In arriving at its decision on the issues of custody, care and control and access of a child, the Court will have regard to the relevant principles of Muslim law and the paramount consideration of the child’s welfare and best interest. In certain cases, the Court may call for a report on the child from the Ministry of Social and Family Development or other social services agencies to aid the Court in this often difficult decision-making process.
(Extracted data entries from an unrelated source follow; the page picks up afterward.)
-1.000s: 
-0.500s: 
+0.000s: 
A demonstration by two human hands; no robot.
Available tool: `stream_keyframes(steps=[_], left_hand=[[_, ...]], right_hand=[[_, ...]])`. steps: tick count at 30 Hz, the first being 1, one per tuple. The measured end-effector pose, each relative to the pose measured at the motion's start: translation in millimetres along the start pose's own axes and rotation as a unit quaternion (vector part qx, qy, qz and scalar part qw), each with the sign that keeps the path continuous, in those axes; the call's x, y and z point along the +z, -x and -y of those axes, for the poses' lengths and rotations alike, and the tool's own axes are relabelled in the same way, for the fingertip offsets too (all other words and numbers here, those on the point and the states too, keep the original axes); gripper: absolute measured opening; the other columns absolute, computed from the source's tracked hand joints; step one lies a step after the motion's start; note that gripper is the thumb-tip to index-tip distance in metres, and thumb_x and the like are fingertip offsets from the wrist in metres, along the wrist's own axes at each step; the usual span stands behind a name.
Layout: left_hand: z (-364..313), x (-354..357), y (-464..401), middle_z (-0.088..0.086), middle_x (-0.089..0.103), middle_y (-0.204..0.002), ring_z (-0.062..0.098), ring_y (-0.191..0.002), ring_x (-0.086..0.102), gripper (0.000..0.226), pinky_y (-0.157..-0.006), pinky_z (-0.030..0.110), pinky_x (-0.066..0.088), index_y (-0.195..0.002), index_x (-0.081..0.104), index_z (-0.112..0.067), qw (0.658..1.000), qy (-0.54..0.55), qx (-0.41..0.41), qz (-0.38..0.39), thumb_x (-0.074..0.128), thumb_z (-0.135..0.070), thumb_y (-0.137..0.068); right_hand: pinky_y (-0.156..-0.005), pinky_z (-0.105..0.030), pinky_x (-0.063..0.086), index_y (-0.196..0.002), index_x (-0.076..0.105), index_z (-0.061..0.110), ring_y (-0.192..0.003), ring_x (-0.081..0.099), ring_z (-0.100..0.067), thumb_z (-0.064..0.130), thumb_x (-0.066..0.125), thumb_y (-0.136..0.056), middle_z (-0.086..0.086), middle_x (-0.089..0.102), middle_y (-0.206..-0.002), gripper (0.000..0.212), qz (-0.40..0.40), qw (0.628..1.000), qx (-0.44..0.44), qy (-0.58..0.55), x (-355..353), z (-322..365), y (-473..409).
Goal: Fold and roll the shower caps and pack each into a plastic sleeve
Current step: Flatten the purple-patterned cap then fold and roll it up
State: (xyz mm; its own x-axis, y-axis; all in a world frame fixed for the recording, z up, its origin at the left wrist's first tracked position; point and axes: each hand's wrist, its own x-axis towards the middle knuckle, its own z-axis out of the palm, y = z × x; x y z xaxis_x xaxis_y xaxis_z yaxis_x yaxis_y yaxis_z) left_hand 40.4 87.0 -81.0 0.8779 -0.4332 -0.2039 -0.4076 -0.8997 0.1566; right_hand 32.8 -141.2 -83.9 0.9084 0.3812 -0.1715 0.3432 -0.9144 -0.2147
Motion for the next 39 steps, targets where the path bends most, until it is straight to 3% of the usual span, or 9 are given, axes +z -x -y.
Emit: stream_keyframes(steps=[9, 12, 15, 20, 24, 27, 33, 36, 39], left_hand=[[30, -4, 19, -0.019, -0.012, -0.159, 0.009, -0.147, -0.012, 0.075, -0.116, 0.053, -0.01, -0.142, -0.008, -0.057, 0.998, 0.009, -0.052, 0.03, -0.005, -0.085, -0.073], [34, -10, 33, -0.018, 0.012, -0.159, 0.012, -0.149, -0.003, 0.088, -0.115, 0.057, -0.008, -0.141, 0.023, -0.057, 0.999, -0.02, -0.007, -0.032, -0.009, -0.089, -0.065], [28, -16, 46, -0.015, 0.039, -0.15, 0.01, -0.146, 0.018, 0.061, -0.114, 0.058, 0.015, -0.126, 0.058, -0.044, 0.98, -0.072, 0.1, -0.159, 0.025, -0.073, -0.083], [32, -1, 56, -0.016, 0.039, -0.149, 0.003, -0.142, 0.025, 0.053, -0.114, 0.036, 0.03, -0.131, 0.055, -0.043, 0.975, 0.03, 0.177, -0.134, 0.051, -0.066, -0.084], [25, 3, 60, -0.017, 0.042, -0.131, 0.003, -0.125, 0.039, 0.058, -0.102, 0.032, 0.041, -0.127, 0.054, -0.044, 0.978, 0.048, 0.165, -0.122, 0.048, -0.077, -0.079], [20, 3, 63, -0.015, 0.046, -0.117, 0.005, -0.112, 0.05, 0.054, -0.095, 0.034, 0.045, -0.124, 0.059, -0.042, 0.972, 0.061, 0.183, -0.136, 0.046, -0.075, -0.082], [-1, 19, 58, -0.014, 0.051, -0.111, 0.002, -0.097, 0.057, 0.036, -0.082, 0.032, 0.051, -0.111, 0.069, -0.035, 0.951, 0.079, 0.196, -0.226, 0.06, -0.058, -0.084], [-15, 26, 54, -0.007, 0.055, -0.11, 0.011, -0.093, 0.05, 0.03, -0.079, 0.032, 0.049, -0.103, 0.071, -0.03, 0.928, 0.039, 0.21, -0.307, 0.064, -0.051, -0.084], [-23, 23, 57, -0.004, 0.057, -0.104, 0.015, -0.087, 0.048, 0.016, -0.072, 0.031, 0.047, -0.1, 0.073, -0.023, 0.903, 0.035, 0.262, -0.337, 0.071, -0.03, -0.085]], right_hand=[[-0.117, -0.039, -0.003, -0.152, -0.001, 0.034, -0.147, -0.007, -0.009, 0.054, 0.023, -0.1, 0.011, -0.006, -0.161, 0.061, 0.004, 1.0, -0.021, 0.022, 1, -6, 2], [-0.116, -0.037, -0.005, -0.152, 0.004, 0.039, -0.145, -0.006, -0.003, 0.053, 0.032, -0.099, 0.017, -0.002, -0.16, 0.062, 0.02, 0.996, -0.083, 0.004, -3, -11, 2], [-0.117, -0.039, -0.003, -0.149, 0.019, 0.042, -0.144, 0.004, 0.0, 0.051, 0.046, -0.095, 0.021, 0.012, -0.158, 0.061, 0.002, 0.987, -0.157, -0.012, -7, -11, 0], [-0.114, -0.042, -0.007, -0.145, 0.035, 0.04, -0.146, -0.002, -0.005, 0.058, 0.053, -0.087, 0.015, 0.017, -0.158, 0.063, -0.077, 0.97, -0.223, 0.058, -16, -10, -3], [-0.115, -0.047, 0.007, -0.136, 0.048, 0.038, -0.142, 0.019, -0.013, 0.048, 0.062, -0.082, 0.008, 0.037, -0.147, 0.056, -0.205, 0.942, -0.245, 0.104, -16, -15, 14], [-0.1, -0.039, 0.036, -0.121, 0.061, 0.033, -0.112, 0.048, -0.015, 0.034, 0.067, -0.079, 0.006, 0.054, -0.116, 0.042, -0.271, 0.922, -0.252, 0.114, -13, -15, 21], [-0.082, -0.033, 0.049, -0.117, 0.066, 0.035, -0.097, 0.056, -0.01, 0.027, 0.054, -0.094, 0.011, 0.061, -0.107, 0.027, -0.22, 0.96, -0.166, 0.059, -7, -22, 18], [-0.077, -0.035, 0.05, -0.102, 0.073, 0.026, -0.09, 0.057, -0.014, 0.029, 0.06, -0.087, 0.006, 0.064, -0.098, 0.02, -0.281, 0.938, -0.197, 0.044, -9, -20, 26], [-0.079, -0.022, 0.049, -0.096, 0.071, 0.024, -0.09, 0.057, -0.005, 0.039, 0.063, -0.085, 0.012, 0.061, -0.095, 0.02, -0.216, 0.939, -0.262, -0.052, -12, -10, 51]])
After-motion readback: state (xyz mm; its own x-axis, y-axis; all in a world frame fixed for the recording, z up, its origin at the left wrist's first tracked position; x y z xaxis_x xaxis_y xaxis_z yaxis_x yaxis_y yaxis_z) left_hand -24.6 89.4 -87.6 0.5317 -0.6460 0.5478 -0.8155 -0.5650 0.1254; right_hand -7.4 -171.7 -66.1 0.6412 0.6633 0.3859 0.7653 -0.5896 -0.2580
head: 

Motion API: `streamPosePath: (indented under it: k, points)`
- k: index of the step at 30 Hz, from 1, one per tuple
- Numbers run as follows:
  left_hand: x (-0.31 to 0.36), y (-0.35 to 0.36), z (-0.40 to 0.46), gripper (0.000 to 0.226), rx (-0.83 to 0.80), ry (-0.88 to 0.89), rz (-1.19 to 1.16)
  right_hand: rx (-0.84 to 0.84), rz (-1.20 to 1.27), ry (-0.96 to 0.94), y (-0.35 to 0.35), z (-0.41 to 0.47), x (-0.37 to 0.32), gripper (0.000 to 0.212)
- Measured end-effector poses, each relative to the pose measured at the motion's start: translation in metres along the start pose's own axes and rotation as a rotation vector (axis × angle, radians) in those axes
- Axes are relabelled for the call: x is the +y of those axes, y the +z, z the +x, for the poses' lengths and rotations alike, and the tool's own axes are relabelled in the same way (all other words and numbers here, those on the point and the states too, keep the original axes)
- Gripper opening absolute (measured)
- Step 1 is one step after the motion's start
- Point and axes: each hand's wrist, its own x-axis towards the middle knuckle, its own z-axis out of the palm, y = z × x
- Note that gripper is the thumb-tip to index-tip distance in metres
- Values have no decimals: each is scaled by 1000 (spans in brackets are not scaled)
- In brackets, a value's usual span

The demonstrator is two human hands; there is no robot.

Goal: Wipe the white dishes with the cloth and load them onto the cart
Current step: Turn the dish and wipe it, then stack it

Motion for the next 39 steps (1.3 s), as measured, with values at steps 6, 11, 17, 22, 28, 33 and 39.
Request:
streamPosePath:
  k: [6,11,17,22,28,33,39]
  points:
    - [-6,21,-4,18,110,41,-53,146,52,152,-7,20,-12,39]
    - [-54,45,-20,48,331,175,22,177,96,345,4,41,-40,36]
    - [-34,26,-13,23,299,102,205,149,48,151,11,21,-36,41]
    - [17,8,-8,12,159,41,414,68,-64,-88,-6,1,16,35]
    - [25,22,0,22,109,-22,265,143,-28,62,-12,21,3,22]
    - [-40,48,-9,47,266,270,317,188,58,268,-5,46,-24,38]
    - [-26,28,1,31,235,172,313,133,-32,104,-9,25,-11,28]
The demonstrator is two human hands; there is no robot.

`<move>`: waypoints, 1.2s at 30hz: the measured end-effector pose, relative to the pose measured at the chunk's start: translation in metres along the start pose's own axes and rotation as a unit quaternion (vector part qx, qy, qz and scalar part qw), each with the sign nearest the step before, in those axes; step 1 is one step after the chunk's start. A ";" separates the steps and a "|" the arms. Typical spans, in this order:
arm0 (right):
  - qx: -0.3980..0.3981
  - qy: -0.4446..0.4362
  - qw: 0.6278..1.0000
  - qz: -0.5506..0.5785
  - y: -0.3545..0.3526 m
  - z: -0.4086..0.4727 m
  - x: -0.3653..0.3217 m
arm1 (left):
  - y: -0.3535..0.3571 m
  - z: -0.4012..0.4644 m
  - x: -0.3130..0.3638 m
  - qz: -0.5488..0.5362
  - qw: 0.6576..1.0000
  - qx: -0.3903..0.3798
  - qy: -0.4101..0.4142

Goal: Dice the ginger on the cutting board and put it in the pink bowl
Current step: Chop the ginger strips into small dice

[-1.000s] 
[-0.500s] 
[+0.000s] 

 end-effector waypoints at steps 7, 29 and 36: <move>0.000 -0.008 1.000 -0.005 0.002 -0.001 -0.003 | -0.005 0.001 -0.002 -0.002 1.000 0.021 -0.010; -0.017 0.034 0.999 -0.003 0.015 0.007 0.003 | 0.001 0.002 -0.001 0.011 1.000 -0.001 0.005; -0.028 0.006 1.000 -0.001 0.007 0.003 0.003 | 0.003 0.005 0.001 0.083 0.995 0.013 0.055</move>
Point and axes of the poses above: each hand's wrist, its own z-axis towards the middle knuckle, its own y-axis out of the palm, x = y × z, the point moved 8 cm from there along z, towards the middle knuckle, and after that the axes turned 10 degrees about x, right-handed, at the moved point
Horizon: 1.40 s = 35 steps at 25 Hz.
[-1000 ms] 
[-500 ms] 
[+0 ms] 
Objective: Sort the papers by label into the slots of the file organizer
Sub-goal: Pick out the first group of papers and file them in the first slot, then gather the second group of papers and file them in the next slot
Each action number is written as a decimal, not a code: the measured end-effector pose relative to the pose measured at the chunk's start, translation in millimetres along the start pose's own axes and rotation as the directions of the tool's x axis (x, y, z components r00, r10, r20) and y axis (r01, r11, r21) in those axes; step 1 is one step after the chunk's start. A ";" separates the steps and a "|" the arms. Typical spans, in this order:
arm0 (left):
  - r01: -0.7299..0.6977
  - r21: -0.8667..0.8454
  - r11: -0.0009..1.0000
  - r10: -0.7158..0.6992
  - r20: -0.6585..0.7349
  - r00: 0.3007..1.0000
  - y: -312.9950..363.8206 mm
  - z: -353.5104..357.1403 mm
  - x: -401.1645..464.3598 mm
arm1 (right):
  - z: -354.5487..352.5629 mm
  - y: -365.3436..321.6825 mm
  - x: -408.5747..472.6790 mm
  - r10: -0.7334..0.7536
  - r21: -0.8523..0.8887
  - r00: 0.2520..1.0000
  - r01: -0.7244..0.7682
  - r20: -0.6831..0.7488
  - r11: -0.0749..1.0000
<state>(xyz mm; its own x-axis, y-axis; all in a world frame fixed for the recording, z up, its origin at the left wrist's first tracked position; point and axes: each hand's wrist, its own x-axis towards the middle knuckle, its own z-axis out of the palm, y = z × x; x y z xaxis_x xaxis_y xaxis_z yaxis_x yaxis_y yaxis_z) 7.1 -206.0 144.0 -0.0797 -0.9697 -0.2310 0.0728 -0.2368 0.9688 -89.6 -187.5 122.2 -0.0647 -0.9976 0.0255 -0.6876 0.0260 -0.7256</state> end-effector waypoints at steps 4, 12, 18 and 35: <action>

In the case of Mohd Fadly Bin Saaid v Raba’ah Binte Roszini (Appeal No. 14/2010), the Appeal Board laid down several general principles governing the determination of the issue of custody of a child in Muslim divorces:
- it is an established principle of Islamic law as administered under AMLA that in determining which parent should have custody and care and control of a child upon divorce, the interest of the child is paramount and should prevail over all other interests. This requires an objective assessment of what is best for the child after taking into account all the circumstances of each case such as the age of the child and his or her day to day needs (whether food, clothing, education or medical needs);
- in this exercise, the Court is not seeking to determine who is the better parent. There is no fault-finding, no apportionment of blame and certainly no judgment on which parent loves the child more or less or even who is the better parent;
- the idea that one parent should be deemed so incapable to discharge parental duties and should therefore almost disappear from the face of the earth just because there is a divorce is an unhealthy one and should be firmly rejected;
- the parties must assist the Court by calmly and sensibly providing the Court with all the relevant and material facts that would enable the Court to make a decision that is in the best interest of the child;
- any parent may disagree with the decision of the Court but if he or she sincerely wants to act in the best interest of the child, he or she must comply with the order both to the letter and in spirit; and
- the practice of influencing a child to stay away from one parent or another should be stopped because sowing hatreds and dislikes and breaking up family bonds is incongruous with the Islamic principles of maintaining sillaturrahim and enjoining others to do good.